The Friend Manual: Part II

Part II of the Friend Manual is all about what you can do to be a better supporter for your friend(s) who have mental illness. It’s not the Don’ts–it’s the Do’s!

You can find Part I of the Friend Manual in yesterday’s post.

6. Set Boundaries

You don’t have to be available for me at all times. As I might have mentioned, you aren’t my therapist. I might be really distressed and unable to take the hints you’re trying to lay out about the homework you need to do. So, instead of feeling like a doormat, take care of yourself.

Oh no, it seems like you need someone to listen. I’m not available right now, how about Friend X/therapist/counseling center? Will you be okay for the night if I call you at [name specific time] tomorrow morning? I’m not in the right place to be helpful to you right now, but I want to make you feel better.  When can I do that?

7. Be Really Specific

So you can’t hang out tonight? Awesome, because you know, you don’t have to be available at all times (See #6). Be extra-super specific about why.

I’m sorry I can’t talk right now–I promised Josie I’d have this apple pie baked by five, and since she’s helping me with writing my resume, I think it’s important that I don’t flake on her.

I know we said that we’d meet for coffee, but I’ve just realized I have a deadline for Project Gadget at noon tomorrow, that means I have to send a lot of email and wait for responses. I’d rather not be distracted and leave early–can we pick a better time when I can listen to you fully?

Cancelling or disappearing with little to no clear warning can be really really stressful, particularly if you are someone I traditionally look to when I need support. I know that clear communication isn’t exactly the status quo in our society, but taking the time to adjust your Something Came Up to a Real Explanation can prevent me from spending my evening working myself into knots over the idea that you hate being near me.

8. Do Some Reading

(Look, relevant Cumberbatch .gif!)

Doing your research doesn’t make you an expert, and it doesn’t excuse you from items 2 and 3. But this will prevent you from blaming penis envy, or saying something jaw-droppingly ignorant, like “well, doesn’t everyone have depression?”. (Hint: No.) I also find myself significantly more comfortable with friends who ask personal questions in the form of “I’ve heard most people experience X when they have your disorder. Do you ever have that?” What that says is “I’ve done some sort of poking around because I want to understand what you’re feeling, but I’m not you, so I’m asking about your subjective experience.” That, dear readers, is true friendship.

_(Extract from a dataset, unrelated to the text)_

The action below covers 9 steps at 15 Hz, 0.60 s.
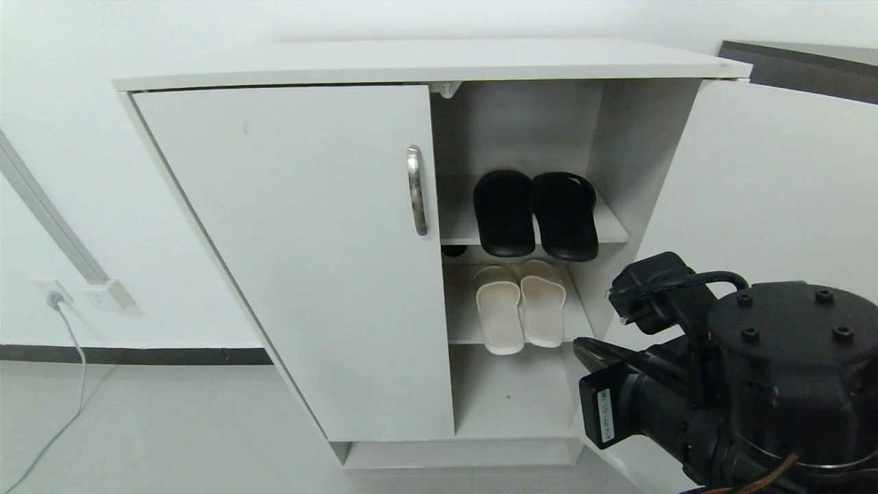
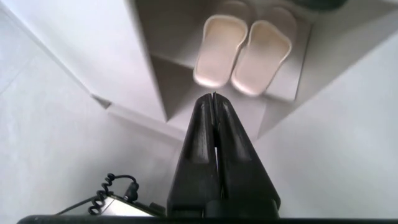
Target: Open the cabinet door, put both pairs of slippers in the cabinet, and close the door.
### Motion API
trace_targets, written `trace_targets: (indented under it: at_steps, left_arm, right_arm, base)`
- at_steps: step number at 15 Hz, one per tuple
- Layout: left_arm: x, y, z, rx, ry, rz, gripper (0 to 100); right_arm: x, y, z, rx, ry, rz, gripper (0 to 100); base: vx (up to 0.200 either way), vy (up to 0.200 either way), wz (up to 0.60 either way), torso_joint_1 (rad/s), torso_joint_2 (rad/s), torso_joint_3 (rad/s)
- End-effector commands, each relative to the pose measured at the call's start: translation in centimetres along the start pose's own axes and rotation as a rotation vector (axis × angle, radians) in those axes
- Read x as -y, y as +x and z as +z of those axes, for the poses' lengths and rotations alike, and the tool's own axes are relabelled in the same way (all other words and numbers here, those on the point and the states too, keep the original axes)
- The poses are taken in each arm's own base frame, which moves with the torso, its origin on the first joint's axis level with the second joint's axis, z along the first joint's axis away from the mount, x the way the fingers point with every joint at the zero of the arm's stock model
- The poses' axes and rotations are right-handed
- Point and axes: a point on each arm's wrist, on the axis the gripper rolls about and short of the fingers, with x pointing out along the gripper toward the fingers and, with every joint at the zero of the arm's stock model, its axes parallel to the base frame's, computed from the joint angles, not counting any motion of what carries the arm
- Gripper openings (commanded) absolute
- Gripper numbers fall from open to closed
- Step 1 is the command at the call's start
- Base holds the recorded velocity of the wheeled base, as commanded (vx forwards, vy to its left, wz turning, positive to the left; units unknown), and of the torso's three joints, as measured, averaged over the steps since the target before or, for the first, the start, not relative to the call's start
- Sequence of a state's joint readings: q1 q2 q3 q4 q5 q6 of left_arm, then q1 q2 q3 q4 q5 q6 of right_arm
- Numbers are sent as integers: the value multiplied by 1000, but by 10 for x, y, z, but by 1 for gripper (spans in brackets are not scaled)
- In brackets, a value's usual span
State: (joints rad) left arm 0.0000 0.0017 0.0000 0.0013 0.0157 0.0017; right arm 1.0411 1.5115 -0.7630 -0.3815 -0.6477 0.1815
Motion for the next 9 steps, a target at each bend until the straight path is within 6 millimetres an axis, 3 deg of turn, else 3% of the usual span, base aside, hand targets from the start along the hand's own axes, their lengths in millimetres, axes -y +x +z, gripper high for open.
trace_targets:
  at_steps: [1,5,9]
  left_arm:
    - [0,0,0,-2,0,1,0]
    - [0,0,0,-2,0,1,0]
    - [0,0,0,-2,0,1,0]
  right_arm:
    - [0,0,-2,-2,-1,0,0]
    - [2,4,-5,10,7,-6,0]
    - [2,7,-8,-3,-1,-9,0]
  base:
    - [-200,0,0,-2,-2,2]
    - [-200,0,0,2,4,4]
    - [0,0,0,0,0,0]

9. You Do Not Have to ‘Get It’

Quite honestly, this policy covers more than mental illness, but it applies very very well. The link is a long form explanation (and well worth reading), but here’s the short deal.

Say I have something you find completely irrational. Paralyzing fear of purple-painted toenails, for instance. It doesn’t matter if you think it’s the most ridiculously silly terror on the face of this planet. I feel it. Treat it seriously, and I will feel better–mock me, make it a joke, treat it as a quirk (more on that later) and I won’t.

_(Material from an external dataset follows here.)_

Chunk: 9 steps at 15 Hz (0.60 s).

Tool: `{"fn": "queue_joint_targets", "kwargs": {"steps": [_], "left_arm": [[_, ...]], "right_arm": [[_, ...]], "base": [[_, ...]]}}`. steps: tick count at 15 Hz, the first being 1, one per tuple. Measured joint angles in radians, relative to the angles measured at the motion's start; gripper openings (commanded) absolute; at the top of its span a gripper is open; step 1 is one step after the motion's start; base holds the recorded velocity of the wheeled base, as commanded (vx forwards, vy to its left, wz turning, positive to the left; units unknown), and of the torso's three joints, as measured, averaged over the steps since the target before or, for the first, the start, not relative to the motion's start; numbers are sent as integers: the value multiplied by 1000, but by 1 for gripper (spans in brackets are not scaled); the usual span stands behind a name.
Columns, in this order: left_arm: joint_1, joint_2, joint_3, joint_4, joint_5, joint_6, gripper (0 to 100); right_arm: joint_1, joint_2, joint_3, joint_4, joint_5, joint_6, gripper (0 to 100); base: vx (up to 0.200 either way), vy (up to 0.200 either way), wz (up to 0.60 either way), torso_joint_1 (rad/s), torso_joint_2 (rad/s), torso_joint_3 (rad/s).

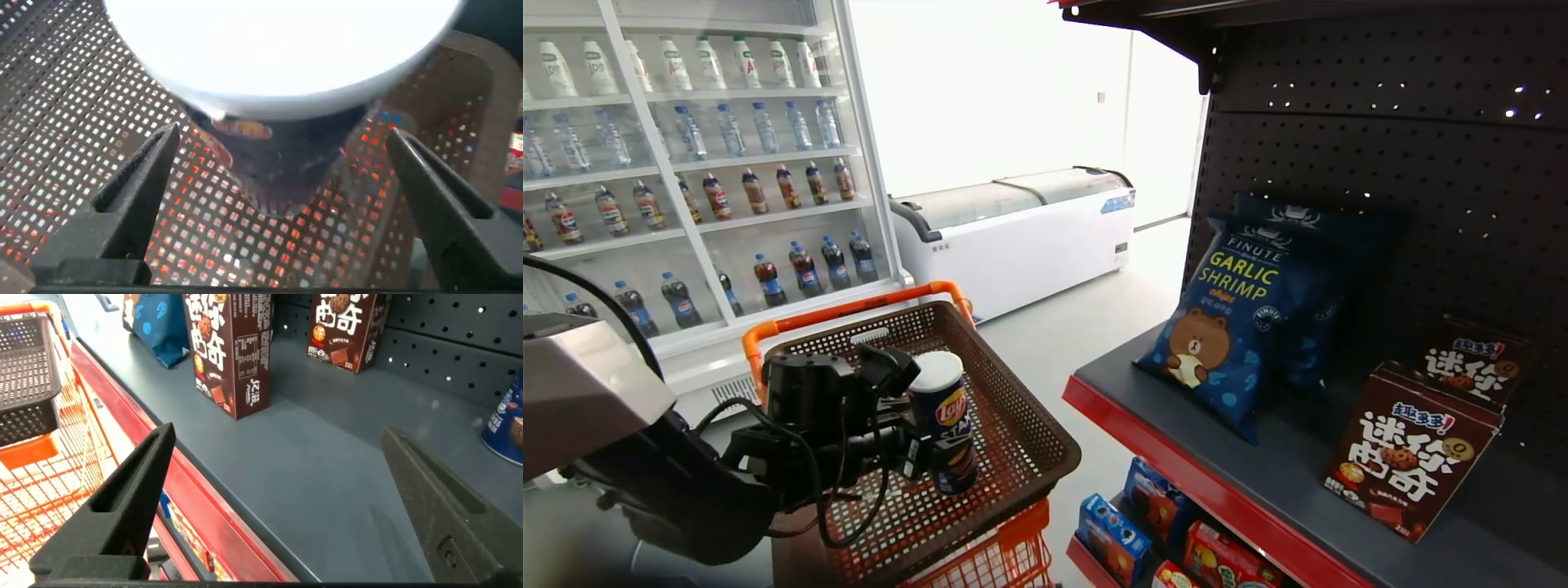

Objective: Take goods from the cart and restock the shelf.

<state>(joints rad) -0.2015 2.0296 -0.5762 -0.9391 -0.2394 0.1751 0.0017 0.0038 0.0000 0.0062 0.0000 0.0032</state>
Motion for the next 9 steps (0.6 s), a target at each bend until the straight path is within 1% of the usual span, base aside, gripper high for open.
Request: {"fn": "queue_joint_targets", "kwargs": {"steps": [3, 6, 9], "left_arm": [[-4, 76, -62, -52, 1, -1, 100], [-18, 127, -151, -60, 1, 0, 100], [-34, 155, -189, -50, 2, 1, 100]], "right_arm": [[-1, 0, 0, 0, 0, 0, 100], [0, 0, 0, 0, 0, 0, 100], [0, 0, 0, 0, 0, 0, 100]], "base": [[0, 0, 0, 0, 0, 0], [0, 0, 0, 0, 0, 0], [0, 0, 0, 0, 0, 0]]}}
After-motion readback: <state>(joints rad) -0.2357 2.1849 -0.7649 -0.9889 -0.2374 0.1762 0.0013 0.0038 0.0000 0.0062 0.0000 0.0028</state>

Understanding is overrated, and deciding that you just have to “get it” makes for lots of prying conversations and explaining over and over and over again. Accept that unless you have the same disorder with all the same features and triggers, you aren’t going to understand. The best you can do is accept. Accepting isn’t some second-class action to understanding. It’s coffee and hugs on good days, and the voice on the other end of the phone on the bad ones. When I know you accept what I tell you, I tell you more. When you to try to understand, I feel like a bug under a microscope.

I still have some left–feel free to keep adding to the list! Part III will be up tomorrow.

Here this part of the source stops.